Required action: For every line in the material, print that line exactly.

Data provided:
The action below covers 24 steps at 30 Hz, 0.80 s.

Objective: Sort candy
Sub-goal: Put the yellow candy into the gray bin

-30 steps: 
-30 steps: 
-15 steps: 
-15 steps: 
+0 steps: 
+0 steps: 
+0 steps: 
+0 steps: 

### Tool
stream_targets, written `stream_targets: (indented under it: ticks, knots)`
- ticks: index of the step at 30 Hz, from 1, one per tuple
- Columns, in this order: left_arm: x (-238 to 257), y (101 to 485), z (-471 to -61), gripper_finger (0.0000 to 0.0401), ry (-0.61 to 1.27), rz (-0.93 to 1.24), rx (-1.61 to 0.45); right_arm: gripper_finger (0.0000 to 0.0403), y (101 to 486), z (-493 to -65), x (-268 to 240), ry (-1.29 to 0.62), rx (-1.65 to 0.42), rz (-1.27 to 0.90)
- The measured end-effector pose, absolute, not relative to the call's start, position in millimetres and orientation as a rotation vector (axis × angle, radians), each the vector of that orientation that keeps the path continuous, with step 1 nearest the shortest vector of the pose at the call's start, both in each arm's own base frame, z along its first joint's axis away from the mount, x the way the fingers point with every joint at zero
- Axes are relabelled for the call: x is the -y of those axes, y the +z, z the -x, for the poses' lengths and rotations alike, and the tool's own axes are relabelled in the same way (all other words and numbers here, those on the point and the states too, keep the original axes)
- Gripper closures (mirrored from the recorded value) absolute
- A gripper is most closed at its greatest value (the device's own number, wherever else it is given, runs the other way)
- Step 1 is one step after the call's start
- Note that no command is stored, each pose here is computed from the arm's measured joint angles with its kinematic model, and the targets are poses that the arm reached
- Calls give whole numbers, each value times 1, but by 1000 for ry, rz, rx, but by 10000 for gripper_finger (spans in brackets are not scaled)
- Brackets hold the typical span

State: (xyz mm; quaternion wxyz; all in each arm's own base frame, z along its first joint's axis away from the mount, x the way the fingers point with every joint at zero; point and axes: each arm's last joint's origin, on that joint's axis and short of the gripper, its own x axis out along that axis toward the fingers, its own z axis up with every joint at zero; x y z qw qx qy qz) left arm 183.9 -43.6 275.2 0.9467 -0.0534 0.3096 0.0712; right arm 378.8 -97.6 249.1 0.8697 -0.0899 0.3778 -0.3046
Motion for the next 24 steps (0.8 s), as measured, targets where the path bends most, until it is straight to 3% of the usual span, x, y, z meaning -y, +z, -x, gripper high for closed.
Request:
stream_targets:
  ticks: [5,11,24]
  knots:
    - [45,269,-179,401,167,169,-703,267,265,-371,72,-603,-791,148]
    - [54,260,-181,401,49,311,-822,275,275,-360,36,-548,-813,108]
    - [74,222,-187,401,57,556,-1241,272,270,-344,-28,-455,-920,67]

Answer to the problem:
The action below covers 24 steps at 30 Hz, 0.80 s.

Objective: Sort candy
Sub-goal: Put the yellow candy into the gray bin

-30 steps: 
-30 steps: 
-15 steps: 
-15 steps: 
+0 steps: 
+0 steps: 
+0 steps: 
+0 steps: 

### Tool
stream_targets, written `stream_targets: (indented under it: ticks, knots)`
- ticks: index of the step at 30 Hz, from 1, one per tuple
- Columns, in this order: left_arm: x (-238 to 257), y (101 to 485), z (-471 to -61), gripper_finger (0.0000 to 0.0401), ry (-0.61 to 1.27), rz (-0.93 to 1.24), rx (-1.61 to 0.45); right_arm: gripper_finger (0.0000 to 0.0403), y (101 to 486), z (-493 to -65), x (-268 to 240), ry (-1.29 to 0.62), rx (-1.65 to 0.42), rz (-1.27 to 0.90)
- The measured end-effector pose, absolute, not relative to the call's start, position in millimetres and orientation as a rotation vector (axis × angle, radians), each the vector of that orientation that keeps the path continuous, with step 1 nearest the shortest vector of the pose at the call's start, both in each arm's own base frame, z along its first joint's axis away from the mount, x the way the fingers point with every joint at zero
- Axes are relabelled for the call: x is the -y of those axes, y the +z, z the -x, for the poses' lengths and rotations alike, and the tool's own axes are relabelled in the same way (all other words and numbers here, those on the point and the states too, keep the original axes)
- Gripper closures (mirrored from the recorded value) absolute
- A gripper is most closed at its greatest value (the device's own number, wherever else it is given, runs the other way)
- Step 1 is one step after the call's start
- Note that no command is stored, each pose here is computed from the arm's measured joint angles with its kinematic model, and the targets are poses that the arm reached
- Calls give whole numbers, each value times 1, but by 1000 for ry, rz, rx, but by 10000 for gripper_finger (spans in brackets are not scaled)
- Brackets hold the typical span

State: (xyz mm; quaternion wxyz; all in each arm's own base frame, z along its first joint's axis away from the mount, x the way the fingers point with every joint at zero; point and axes: each arm's last joint's origin, on that joint's axis and short of the gripper, its own x axis out along that axis toward the fingers, its own z axis up with every joint at zero; x y z qw qx qy qz) left arm 183.9 -43.6 275.2 0.9467 -0.0534 0.3096 0.0712; right arm 378.8 -97.6 249.1 0.8697 -0.0899 0.3778 -0.3046
Motion for the next 24 steps (0.8 s), as measured, targets where the path bends most, until it is straight to 3% of the usual span, x, y, z meaning -y, +z, -x, gripper high for closed.
Request:
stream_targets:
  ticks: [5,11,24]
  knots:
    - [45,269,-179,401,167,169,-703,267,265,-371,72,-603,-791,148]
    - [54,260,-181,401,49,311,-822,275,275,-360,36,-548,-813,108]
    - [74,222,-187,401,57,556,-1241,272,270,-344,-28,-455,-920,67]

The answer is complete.